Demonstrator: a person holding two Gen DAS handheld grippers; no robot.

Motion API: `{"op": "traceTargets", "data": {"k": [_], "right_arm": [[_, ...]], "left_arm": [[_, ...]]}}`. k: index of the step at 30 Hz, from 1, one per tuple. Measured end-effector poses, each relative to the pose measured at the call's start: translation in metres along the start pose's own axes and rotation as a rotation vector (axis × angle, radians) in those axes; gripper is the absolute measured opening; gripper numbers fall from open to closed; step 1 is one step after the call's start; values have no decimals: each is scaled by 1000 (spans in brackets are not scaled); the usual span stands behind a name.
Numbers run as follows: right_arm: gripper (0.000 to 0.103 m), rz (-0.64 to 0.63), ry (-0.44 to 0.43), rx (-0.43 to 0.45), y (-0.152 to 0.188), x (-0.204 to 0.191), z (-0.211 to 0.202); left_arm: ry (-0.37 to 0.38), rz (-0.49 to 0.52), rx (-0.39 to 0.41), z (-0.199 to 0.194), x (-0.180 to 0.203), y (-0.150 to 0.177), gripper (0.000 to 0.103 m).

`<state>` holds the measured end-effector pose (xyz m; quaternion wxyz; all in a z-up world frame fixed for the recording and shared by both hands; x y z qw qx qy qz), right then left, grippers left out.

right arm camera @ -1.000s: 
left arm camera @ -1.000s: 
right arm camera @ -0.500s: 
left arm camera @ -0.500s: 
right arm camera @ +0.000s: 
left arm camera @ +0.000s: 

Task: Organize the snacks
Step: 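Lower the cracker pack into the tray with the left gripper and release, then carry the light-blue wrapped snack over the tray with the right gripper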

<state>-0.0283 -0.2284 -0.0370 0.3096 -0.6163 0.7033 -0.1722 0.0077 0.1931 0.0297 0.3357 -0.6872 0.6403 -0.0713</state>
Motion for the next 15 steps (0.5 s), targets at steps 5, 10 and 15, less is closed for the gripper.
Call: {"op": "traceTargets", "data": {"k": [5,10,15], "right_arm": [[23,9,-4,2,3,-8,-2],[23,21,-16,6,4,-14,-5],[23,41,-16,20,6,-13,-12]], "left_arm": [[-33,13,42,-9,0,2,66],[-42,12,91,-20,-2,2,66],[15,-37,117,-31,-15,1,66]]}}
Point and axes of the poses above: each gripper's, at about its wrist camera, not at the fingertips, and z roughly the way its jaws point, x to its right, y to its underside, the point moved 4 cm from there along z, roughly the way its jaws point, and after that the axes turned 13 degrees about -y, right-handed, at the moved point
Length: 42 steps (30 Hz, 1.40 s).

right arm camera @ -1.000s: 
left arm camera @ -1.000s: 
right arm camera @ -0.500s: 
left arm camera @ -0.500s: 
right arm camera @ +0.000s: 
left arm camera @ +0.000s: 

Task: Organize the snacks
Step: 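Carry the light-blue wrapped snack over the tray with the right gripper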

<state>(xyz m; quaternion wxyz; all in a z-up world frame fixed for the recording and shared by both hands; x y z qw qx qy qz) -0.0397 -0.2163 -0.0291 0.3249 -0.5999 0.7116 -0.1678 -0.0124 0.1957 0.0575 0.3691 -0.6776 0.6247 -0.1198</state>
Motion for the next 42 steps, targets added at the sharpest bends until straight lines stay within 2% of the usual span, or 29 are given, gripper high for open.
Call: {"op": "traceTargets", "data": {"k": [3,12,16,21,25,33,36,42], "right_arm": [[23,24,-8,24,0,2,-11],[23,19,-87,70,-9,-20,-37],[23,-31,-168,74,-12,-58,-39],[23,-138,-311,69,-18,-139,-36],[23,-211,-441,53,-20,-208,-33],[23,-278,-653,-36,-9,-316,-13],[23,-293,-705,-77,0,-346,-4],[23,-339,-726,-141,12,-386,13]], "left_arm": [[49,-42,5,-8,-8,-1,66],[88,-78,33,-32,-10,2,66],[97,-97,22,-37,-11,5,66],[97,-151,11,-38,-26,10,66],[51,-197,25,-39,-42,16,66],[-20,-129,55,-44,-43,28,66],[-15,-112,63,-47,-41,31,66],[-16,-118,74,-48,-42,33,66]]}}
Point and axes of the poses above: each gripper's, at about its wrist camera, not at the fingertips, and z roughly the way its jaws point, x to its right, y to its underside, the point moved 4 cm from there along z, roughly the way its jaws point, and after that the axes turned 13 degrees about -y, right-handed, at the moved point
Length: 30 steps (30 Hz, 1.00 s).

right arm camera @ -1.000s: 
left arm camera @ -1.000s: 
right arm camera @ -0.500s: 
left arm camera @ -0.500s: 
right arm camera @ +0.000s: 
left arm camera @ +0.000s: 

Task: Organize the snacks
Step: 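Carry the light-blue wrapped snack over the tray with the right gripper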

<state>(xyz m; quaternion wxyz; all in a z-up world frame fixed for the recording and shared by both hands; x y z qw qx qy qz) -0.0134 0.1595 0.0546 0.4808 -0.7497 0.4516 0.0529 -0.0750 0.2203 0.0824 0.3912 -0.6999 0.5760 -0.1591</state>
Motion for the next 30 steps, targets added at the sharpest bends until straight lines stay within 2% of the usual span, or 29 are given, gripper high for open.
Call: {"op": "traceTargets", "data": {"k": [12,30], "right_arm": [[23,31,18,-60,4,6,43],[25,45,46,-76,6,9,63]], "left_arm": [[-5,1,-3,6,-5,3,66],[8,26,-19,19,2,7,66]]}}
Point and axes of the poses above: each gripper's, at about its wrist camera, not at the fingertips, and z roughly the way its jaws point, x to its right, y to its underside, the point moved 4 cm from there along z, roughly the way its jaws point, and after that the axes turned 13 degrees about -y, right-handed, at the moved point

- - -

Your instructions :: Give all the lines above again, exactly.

Reply to the task ::
Demonstrator: a person holding two Gen DAS handheld grippers; no robot.

Motion API: `{"op": "traceTargets", "data": {"k": [_], "right_arm": [[_, ...]], "left_arm": [[_, ...]]}}`. k: index of the step at 30 Hz, from 1, one per tuple. Measured end-effector poses, each relative to the pose measured at the call's start: translation in metres along the start pose's own axes and rotation as a rotation vector (axis × angle, radians) in those axes; gripper is the absolute measured opening; gripper numbers fall from open to closed; step 1 is one step after the call's start; values have no decimals: each is scaled by 1000 (spans in brackets are not scaled); the usual span stands behind a name.
Numbers run as follows: right_arm: gripper (0.000 to 0.103 m), rz (-0.64 to 0.63), ry (-0.44 to 0.43), rx (-0.43 to 0.45), y (-0.152 to 0.188), x (-0.204 to 0.191), z (-0.211 to 0.202); left_arm: ry (-0.37 to 0.38), rz (-0.49 to 0.52), rx (-0.39 to 0.41), z (-0.199 to 0.194), x (-0.180 to 0.203), y (-0.150 to 0.177), gripper (0.000 to 0.103 m).

`<state>` holds the measured end-effector pose (xyz m; quaternion wxyz; all in a z-up world frame fixed for the recording and shared by both hands; x y z qw qx qy qz), right then left, grippers left out.

right arm camera @ -1.000s: 
left arm camera @ -1.000s: 
right arm camera @ -0.500s: 
left arm camera @ -0.500s: 
right arm camera @ +0.000s: 
left arm camera @ +0.000s: 

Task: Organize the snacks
Step: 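Lower the cracker pack into the tray with the left gripper and release, then carry the light-blue wrapped snack over the tray with the right gripper
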
<state>-0.0283 -0.2284 -0.0370 0.3096 -0.6163 0.7033 -0.1722 0.0077 0.1931 0.0297 0.3357 -0.6872 0.6403 -0.0713</state>
Motion for the next 15 steps (0.5 s), targets at steps 5, 10 and 15, less is closed for the gripper.
Call: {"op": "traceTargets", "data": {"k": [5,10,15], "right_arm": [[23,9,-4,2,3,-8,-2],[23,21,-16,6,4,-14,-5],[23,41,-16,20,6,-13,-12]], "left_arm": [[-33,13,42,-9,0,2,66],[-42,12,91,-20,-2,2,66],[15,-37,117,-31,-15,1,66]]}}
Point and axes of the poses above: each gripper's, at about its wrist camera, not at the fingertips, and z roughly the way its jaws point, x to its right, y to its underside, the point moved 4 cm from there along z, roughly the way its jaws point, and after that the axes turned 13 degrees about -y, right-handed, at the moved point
Length: 42 steps (30 Hz, 1.40 s).

right arm camera @ -1.000s: 
left arm camera @ -1.000s: 
right arm camera @ -0.500s: 
left arm camera @ -0.500s: 
right arm camera @ +0.000s: 
left arm camera @ +0.000s: 

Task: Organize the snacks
Step: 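Carry the light-blue wrapped snack over the tray with the right gripper
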
<state>(xyz m; quaternion wxyz; all in a z-up world frame fixed for the recording and shared by both hands; x y z qw qx qy qz) -0.0397 -0.2163 -0.0291 0.3249 -0.5999 0.7116 -0.1678 -0.0124 0.1957 0.0575 0.3691 -0.6776 0.6247 -0.1198</state>
Motion for the next 42 steps, targets added at the sharpest bends until straight lines stay within 2% of the usual span, or 29 are given, gripper high for open.
Call: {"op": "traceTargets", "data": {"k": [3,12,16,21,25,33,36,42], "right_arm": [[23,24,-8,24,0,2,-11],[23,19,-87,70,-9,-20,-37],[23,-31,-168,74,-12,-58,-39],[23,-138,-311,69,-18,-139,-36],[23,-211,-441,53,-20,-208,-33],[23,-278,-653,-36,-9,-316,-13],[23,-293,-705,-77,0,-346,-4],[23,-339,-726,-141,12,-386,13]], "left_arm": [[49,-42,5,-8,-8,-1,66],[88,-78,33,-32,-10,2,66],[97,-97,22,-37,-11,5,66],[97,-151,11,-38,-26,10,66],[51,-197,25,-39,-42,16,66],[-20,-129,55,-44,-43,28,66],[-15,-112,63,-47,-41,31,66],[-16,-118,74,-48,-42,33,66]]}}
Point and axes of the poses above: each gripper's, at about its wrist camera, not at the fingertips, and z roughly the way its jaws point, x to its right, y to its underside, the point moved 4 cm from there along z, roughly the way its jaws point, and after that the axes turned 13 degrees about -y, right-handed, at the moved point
Length: 30 steps (30 Hz, 1.00 s).

right arm camera @ -1.000s: 
left arm camera @ -1.000s: 
right arm camera @ -0.500s: 
left arm camera @ -0.500s: 
right arm camera @ +0.000s: 
left arm camera @ +0.000s: 

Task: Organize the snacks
Step: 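Carry the light-blue wrapped snack over the tray with the right gripper
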
<state>(xyz m; quaternion wxyz; all in a z-up world frame fixed for the recording and shared by both hands; x y z qw qx qy qz) -0.0134 0.1595 0.0546 0.4808 -0.7497 0.4516 0.0529 -0.0750 0.2203 0.0824 0.3912 -0.6999 0.5760 -0.1591</state>
Motion for the next 30 steps, targets added at the sharpest bends until straight lines stay within 2% of the usual span, or 29 are given, gripper high for open.
Call: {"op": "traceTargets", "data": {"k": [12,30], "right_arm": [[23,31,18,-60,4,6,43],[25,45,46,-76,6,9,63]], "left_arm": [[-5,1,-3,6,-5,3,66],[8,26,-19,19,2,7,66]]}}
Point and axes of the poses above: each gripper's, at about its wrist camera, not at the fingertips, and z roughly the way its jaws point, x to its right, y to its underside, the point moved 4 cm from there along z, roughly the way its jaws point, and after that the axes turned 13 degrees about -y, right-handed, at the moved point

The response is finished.